Ringrose announced that the fund would be starting up a securities lending program at the same conference last year.
A year into the program at the $40 billion fund, Ringrose reported that there had been no adverse affects.
“[There is] this perception in the industry by some that securities lending leads to short selling and hence is bad,” he said.
“Short sellers do not amplify price declines, all they do is push prices back to where they should be.”
QSuper’s program has been fairly conservative and Ringrose said there had been no significant incidents over the past 12 months, apart from minor issues around some securities not being returned, but nothing that resulted in a cost to the fund.
There were some issues around tax and setting up offshore trusts that required careful analysis.
“Our tax advisors looked very carefully at this.
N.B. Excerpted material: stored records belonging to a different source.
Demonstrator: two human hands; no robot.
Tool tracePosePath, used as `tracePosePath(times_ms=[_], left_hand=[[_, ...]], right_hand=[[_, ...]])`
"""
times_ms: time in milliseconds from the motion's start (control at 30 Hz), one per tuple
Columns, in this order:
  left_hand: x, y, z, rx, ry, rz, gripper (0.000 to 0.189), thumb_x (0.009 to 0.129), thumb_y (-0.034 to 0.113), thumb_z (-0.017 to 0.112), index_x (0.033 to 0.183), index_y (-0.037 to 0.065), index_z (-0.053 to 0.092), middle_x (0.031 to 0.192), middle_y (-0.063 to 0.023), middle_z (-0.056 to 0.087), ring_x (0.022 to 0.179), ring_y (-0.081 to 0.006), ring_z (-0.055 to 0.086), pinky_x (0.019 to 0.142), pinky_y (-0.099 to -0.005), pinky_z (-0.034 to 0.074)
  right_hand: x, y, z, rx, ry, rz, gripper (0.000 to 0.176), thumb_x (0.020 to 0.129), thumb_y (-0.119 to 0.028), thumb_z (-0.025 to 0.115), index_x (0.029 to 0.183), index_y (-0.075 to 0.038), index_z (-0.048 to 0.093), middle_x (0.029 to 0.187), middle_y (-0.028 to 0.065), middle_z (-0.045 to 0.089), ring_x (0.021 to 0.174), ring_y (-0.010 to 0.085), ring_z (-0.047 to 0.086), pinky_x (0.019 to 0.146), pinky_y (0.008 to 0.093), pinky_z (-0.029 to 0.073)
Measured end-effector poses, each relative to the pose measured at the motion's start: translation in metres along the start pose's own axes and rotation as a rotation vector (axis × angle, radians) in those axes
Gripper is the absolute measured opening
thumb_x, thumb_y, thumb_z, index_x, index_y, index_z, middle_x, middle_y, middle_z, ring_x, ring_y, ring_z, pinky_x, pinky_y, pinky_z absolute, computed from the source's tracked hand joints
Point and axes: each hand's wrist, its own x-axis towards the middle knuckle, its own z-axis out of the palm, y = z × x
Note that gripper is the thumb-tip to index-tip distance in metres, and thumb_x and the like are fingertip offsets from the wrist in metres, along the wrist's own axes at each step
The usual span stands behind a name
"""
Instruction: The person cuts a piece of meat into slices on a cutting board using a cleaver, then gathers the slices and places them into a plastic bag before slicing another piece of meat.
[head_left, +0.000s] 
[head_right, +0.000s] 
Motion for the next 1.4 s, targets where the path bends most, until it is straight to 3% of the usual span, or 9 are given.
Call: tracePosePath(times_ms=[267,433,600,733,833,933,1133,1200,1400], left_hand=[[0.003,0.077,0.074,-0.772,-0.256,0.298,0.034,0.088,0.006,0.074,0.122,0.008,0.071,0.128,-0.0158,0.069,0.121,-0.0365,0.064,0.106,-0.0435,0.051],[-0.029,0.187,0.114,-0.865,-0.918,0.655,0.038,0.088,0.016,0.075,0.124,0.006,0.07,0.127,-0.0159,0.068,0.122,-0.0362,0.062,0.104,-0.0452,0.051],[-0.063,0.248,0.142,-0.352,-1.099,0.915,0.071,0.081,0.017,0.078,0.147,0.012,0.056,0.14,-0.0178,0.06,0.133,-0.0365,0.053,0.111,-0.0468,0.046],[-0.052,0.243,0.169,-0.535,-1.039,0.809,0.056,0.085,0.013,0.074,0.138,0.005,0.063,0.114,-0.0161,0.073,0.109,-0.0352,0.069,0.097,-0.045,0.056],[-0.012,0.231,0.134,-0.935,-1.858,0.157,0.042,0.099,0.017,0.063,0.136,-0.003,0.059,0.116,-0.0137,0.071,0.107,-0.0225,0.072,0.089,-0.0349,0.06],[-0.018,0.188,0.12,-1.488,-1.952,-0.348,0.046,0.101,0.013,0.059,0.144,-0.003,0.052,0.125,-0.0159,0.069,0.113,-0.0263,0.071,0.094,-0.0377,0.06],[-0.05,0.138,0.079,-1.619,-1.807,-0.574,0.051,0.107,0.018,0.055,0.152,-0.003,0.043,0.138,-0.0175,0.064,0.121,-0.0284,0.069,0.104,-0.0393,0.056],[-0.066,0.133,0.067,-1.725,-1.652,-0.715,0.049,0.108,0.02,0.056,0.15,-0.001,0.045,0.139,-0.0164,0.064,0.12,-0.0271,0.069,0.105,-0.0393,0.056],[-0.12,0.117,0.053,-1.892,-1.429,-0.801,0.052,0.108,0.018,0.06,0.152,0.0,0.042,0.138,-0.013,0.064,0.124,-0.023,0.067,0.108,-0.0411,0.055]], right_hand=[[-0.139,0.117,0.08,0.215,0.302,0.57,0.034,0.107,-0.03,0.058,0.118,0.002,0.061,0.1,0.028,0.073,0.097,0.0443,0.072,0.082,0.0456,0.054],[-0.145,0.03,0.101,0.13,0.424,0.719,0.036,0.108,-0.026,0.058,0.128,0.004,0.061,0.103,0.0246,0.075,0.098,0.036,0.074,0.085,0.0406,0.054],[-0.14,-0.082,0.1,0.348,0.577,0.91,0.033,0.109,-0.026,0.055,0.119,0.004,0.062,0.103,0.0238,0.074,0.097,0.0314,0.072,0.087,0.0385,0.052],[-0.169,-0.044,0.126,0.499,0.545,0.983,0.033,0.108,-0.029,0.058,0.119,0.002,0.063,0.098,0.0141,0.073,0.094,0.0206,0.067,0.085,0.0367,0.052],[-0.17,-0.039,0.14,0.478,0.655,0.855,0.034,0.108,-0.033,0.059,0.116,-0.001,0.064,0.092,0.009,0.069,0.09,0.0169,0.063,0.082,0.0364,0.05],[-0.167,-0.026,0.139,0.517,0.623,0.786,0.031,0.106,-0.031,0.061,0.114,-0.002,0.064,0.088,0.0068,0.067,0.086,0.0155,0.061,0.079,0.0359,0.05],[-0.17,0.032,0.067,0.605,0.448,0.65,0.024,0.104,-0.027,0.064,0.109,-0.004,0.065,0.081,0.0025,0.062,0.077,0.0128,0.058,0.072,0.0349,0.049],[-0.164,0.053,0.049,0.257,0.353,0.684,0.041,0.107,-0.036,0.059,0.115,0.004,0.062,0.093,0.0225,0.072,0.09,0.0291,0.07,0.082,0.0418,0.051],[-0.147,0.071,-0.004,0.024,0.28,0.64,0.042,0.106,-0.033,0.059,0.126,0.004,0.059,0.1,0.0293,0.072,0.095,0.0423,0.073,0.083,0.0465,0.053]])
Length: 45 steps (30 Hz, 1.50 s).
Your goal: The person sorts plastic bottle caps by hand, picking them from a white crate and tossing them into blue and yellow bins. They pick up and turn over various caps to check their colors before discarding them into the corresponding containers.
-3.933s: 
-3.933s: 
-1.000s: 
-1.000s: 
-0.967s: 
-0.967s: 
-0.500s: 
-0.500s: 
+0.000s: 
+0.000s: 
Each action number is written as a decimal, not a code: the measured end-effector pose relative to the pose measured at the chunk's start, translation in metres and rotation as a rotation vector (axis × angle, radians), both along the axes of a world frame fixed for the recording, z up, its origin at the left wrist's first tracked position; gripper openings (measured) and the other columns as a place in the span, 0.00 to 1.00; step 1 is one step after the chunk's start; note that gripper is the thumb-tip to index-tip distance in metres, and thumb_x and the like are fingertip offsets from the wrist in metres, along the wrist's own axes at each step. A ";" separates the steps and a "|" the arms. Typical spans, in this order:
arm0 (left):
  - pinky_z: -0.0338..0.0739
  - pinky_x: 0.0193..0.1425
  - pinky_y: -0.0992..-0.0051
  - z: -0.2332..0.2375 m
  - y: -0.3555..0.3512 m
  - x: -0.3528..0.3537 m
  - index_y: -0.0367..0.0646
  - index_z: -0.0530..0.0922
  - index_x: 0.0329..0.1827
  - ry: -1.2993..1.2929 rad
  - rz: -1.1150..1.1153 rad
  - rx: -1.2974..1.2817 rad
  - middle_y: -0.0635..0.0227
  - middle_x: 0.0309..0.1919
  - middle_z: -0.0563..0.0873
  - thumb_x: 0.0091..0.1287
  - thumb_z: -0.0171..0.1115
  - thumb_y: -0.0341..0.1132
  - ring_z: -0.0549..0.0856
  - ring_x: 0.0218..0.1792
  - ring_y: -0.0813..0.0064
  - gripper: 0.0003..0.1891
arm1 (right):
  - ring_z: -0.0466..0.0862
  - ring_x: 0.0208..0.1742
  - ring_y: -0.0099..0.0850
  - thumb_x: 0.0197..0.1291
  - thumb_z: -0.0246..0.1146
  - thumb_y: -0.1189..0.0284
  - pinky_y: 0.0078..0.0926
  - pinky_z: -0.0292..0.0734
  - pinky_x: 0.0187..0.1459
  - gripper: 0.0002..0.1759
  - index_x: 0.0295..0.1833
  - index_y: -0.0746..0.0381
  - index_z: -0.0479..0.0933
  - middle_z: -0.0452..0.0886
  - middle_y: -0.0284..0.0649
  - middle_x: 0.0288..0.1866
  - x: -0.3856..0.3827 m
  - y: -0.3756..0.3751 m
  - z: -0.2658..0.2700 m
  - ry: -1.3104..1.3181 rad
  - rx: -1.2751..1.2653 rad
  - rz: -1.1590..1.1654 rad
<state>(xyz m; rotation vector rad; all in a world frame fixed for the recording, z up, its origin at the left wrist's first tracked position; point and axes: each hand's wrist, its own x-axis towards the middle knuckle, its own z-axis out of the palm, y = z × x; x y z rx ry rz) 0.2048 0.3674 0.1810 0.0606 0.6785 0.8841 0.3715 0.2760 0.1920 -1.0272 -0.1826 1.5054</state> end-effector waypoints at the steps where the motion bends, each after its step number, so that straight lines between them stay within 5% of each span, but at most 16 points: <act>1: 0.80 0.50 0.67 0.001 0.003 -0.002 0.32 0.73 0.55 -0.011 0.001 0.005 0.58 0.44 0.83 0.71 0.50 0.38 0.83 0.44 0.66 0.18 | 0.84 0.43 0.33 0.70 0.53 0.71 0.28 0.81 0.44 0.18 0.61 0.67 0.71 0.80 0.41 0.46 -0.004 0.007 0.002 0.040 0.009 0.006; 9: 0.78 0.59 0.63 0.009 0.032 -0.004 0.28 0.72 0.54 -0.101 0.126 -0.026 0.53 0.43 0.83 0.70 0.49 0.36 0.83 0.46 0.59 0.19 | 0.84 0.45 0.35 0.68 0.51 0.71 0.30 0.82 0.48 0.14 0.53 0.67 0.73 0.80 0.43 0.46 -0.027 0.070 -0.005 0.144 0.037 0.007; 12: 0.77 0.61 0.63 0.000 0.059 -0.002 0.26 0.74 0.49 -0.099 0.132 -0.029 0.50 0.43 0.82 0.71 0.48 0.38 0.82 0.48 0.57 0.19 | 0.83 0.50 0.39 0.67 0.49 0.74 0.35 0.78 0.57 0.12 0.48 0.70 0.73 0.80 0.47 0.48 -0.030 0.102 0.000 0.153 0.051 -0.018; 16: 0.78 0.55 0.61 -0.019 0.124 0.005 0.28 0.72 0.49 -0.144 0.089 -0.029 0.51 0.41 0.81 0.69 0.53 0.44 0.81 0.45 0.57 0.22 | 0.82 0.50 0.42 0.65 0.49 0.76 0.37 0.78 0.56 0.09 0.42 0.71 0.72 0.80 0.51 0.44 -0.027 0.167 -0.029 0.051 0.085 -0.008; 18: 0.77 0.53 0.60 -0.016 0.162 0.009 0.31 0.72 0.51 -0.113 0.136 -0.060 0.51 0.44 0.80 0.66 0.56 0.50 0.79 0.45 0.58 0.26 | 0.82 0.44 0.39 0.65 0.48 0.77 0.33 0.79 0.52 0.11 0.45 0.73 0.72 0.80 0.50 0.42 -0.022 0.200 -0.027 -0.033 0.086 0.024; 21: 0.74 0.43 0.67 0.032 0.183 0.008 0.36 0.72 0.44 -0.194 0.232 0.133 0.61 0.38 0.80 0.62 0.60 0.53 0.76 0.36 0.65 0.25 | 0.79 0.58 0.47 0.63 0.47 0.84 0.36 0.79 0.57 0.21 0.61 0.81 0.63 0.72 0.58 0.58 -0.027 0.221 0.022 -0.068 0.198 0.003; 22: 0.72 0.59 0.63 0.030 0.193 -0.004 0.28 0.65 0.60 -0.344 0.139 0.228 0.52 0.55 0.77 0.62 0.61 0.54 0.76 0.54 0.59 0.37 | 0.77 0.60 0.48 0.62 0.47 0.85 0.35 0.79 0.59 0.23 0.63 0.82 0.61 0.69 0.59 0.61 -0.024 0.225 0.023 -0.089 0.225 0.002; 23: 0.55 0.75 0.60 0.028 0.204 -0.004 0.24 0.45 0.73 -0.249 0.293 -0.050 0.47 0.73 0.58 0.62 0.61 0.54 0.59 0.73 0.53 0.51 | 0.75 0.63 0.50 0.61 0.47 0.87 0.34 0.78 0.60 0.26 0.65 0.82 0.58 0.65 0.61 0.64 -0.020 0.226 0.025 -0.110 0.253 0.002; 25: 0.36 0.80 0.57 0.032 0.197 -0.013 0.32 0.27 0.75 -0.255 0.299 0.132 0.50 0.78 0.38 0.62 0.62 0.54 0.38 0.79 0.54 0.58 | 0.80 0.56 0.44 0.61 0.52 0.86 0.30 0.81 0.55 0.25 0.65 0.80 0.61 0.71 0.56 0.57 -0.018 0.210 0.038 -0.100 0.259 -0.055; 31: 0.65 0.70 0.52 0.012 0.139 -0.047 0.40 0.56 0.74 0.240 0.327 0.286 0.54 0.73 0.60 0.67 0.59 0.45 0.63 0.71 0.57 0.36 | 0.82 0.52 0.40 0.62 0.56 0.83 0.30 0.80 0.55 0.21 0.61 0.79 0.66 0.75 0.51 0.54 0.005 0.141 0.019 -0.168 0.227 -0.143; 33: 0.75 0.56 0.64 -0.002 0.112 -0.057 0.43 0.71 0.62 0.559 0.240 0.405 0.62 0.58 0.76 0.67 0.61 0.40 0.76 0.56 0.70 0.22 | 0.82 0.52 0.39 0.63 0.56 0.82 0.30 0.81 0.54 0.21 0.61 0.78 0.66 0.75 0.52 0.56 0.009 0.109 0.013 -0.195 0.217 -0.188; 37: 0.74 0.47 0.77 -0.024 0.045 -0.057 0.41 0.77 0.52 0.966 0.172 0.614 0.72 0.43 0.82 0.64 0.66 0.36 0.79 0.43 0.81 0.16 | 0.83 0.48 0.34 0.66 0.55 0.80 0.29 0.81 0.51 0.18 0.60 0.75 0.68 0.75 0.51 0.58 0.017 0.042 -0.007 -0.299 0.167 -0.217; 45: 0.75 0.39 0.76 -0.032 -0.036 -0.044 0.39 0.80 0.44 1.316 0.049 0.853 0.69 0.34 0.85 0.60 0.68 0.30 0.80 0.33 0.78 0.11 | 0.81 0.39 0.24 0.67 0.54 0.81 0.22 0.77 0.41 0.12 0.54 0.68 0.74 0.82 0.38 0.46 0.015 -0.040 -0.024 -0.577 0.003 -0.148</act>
If the Australian Taxation Office assumes you are setting up an entity…specifically for the purpose of avoiding tax they will be very very unhappy,” Ringrose explained.
Although not willing to divulge the specific tax advice the fund received, Ringrose believes that many might miss the potential tax risks with overseas trusts.
QSuper has incorporated screening of its securities lending process into its regular monitoring activities, as supplied by its custodian State Street, and examines the program daily.
“We have a restricted borrowers list, we only take certain approved collateral,” Ringrose said.
Speaking on a panel which also included Natalie Float, head of ALMT, FX and agency lending at BNP Paribas Securities Services, Lounarda David, manager investment operations at Sunsuper and Phil Garrett, head of securities finance, Australia, Ringrose said that the revenues the program had generated were consistent with the fund’s expectations and industry norms.
He also recognised the benefits of using a securities lending program with indemnification.
“You can have an awful lot of confidence [that they are] exercising the same level of due diligence over the people they are lending the securities too [if that indemnification is there],” he said.
However, indemnification may become more expensive given the stricter requirements around high-quality liquid assets that are now required.
“The type of indemnification will start to be implicated by the type of capital on the balance sheet,” David said.